McCullough works as a consultant to venture capital funds on life science, impact, and education focused investments at Redpoint, NanoDimension, and Venrock. He has been an angel investor of and/or on the founding board of a number of companies. McCullough was a founding board member at 2U Inc (NAS: TWOU). He has also worked as a board member at the Dalai Lama Foundation, Metabiota, KaeMe, and Zipongo. He was a founder and President of RegenMed Systems.

In 2009, McCullough was elected as a venture fellow at the Kauffman Fellows Program and then as a Kauffman Fellows mentor in 2015.
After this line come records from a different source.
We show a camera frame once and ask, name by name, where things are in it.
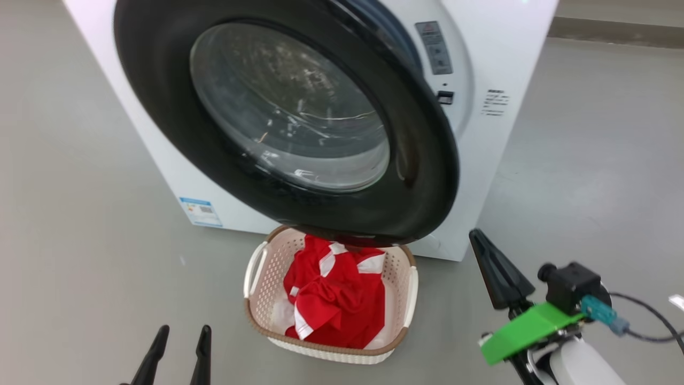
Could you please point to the cream perforated laundry basket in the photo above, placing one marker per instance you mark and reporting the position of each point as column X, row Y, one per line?
column 267, row 278

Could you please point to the black round washer door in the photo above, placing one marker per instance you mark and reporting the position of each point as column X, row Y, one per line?
column 160, row 107

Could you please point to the grey concrete curb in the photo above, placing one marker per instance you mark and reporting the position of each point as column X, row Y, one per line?
column 614, row 32

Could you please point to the grey rubber door gasket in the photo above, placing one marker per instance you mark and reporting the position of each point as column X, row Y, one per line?
column 395, row 32

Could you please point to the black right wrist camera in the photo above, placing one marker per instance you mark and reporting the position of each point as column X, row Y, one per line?
column 572, row 286

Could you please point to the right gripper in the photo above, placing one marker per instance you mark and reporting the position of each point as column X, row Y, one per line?
column 528, row 371

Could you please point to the grey washer warning sticker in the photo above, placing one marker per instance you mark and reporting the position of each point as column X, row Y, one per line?
column 434, row 48

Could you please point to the white front-load washing machine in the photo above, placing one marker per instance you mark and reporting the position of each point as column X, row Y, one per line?
column 491, row 160

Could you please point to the green right camera mount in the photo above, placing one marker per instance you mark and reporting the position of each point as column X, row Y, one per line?
column 529, row 329

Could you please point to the blue energy label sticker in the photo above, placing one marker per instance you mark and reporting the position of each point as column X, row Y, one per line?
column 201, row 212

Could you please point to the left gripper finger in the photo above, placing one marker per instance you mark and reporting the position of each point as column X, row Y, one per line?
column 155, row 358
column 202, row 358

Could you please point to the small white paper scrap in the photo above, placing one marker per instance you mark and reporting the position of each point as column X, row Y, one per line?
column 677, row 302

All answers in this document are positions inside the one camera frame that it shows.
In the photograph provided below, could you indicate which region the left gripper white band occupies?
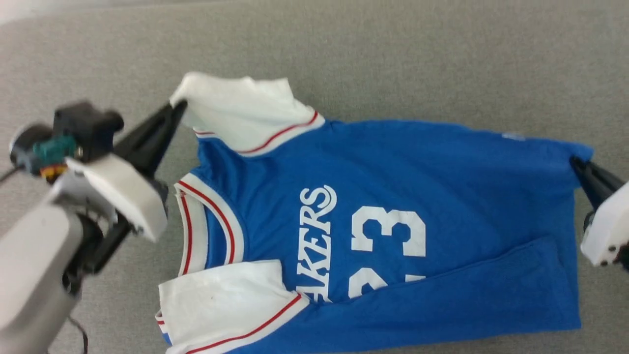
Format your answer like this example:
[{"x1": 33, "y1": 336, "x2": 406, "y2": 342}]
[{"x1": 48, "y1": 99, "x2": 189, "y2": 243}]

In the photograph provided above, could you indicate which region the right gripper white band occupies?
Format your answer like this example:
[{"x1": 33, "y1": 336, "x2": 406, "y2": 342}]
[{"x1": 569, "y1": 155, "x2": 629, "y2": 272}]

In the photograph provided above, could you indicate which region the blue white basketball jersey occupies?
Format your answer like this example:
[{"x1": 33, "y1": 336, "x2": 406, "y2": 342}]
[{"x1": 155, "y1": 71, "x2": 596, "y2": 354}]

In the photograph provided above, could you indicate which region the grey fabric sofa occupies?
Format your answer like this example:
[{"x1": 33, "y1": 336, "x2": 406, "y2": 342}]
[{"x1": 0, "y1": 0, "x2": 629, "y2": 354}]

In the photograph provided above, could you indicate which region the thin black cable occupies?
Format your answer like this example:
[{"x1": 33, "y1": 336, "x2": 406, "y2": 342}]
[{"x1": 68, "y1": 316, "x2": 90, "y2": 354}]

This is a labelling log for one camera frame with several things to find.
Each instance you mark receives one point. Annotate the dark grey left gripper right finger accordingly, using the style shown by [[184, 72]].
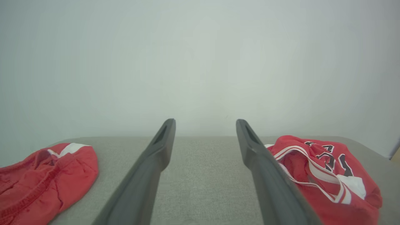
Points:
[[275, 193]]

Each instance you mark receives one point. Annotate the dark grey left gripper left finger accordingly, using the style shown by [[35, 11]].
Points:
[[140, 187]]

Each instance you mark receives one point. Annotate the red jersey with black numbers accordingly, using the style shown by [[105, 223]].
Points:
[[315, 203]]

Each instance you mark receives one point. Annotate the red shorts with white stripes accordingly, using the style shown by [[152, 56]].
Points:
[[40, 184]]

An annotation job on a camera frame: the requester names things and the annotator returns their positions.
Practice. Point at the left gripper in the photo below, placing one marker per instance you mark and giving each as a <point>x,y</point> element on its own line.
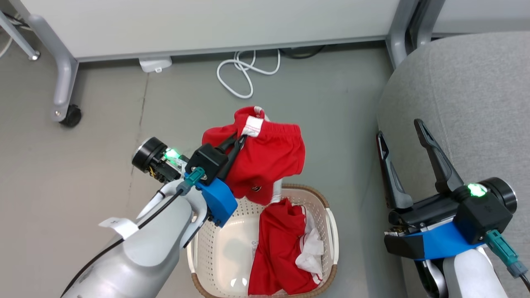
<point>151,156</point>

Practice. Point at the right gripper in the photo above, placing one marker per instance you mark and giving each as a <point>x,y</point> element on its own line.
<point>430,211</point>

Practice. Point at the red shorts with white waistband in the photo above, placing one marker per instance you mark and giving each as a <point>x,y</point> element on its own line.
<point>269,157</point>

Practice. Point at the red garment with white lining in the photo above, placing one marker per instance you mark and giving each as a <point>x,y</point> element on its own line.
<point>277,248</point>

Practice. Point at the grey fabric sofa seat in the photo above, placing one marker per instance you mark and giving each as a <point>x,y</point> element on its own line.
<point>476,103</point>

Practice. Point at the cream perforated laundry basket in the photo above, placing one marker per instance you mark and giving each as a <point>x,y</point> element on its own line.
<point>225,252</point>

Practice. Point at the white power adapter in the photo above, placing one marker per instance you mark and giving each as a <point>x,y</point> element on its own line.
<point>155,64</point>

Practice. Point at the white desk panel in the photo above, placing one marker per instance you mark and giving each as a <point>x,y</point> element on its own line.
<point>207,25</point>
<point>484,14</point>

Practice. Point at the white tape label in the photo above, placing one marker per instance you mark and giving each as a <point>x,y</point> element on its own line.
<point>120,227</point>

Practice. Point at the straight grey desk leg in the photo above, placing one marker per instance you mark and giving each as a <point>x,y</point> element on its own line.
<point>399,37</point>
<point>426,20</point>

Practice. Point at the black caster wheel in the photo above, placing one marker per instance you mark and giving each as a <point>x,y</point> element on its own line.
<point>72,116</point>

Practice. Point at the curved grey desk leg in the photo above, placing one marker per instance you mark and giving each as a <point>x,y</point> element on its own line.
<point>64,78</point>

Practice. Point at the thin grey desk leg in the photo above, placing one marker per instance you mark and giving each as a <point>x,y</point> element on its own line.
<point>18,37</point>

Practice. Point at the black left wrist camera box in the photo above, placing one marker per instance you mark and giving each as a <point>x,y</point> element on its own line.
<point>207,161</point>

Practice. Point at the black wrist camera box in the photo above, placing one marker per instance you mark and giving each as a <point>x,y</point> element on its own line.
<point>484,219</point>
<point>207,161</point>

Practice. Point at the blue left camera mount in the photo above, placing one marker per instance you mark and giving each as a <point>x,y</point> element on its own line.
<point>219,203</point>

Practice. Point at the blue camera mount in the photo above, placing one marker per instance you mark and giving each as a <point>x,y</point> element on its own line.
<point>443,244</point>
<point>219,203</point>

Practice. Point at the blue right camera mount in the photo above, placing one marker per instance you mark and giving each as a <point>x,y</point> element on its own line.
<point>443,244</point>

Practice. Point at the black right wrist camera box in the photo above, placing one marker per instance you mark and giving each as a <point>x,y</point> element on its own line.
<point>484,219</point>

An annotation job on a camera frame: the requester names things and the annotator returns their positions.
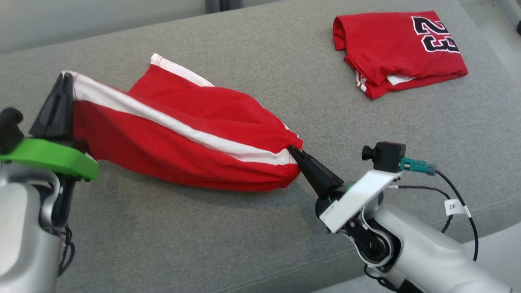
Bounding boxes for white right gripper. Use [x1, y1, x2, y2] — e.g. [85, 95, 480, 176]
[288, 145, 402, 234]

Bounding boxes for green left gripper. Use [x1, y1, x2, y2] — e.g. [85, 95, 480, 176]
[0, 73, 99, 182]

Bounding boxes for red shorts with white stripes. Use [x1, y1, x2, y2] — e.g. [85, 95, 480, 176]
[61, 53, 304, 192]

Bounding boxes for red jersey shirt number 23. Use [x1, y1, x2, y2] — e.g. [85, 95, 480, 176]
[332, 11, 469, 101]

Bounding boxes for grey fabric sofa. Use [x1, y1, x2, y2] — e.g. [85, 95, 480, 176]
[0, 0, 521, 293]

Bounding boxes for right camera cable teal plug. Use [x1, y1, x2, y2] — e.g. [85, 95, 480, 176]
[400, 157, 479, 262]

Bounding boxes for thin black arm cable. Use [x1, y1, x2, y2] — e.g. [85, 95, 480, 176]
[389, 184, 455, 233]

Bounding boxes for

=== Social entrepreneurship ===
McCullough is a co-founder of QuestBridge, a non-profit NGO that places talented low-income students into US colleges with financial aid. This organization evolved from the Stanford Medical Youth Science Program that McCullough founded as an undergraduate and gives out approximately $1.2 billion in financial aid annually to place around 3,000 students a year in 40 universities including Stanford, Yale, MIT, Amherst, and Caltech.

McCullough was a founder of the Stanford Youth Environmental Science Program (SYESP), the Quest Scholars Program and the Stanford Medical Youth Science Program (SMYSP). He is a co-founder of the Be A Good Doctor non-profit incubator at Stanford., which he started while he was a surgical resident McCullough co-founded KaeMe, a non-profit organization that works to reunite children living in orphanages in Ghana with their families, S.C.O.P.E., an internship program that places pre-medical students into emergency department volunteer positions. Other Be A Good Doctor organizations that McCullough helped to found include the Courage Project and Happiness Science.

McCullough was elected an Ashoka Fellow in 2004 and was named a top American social entrepreneur in 2006 for-profit entrepreneurship and investing.

=== Medical career===
McCullough was a part-time assistant clinical professor of emergency medicine for 22 years at the University of California, San Francisco (UCSF) campus in Fresno. He worked as the emergency doctor for the Dalai Lama and his entourage during several tours of California between 2009 and 2011.

McCullough is a co-founder of clinical internships in Dharamshala (the India Clinical Internship), Honduras (the Roatan Clinical and Public Health Internship), and Nepal (the Nepal Clinical Internship).

McCullough has co-authored academic articles and has spoken on his work, impact investing, compassion, and the human mind.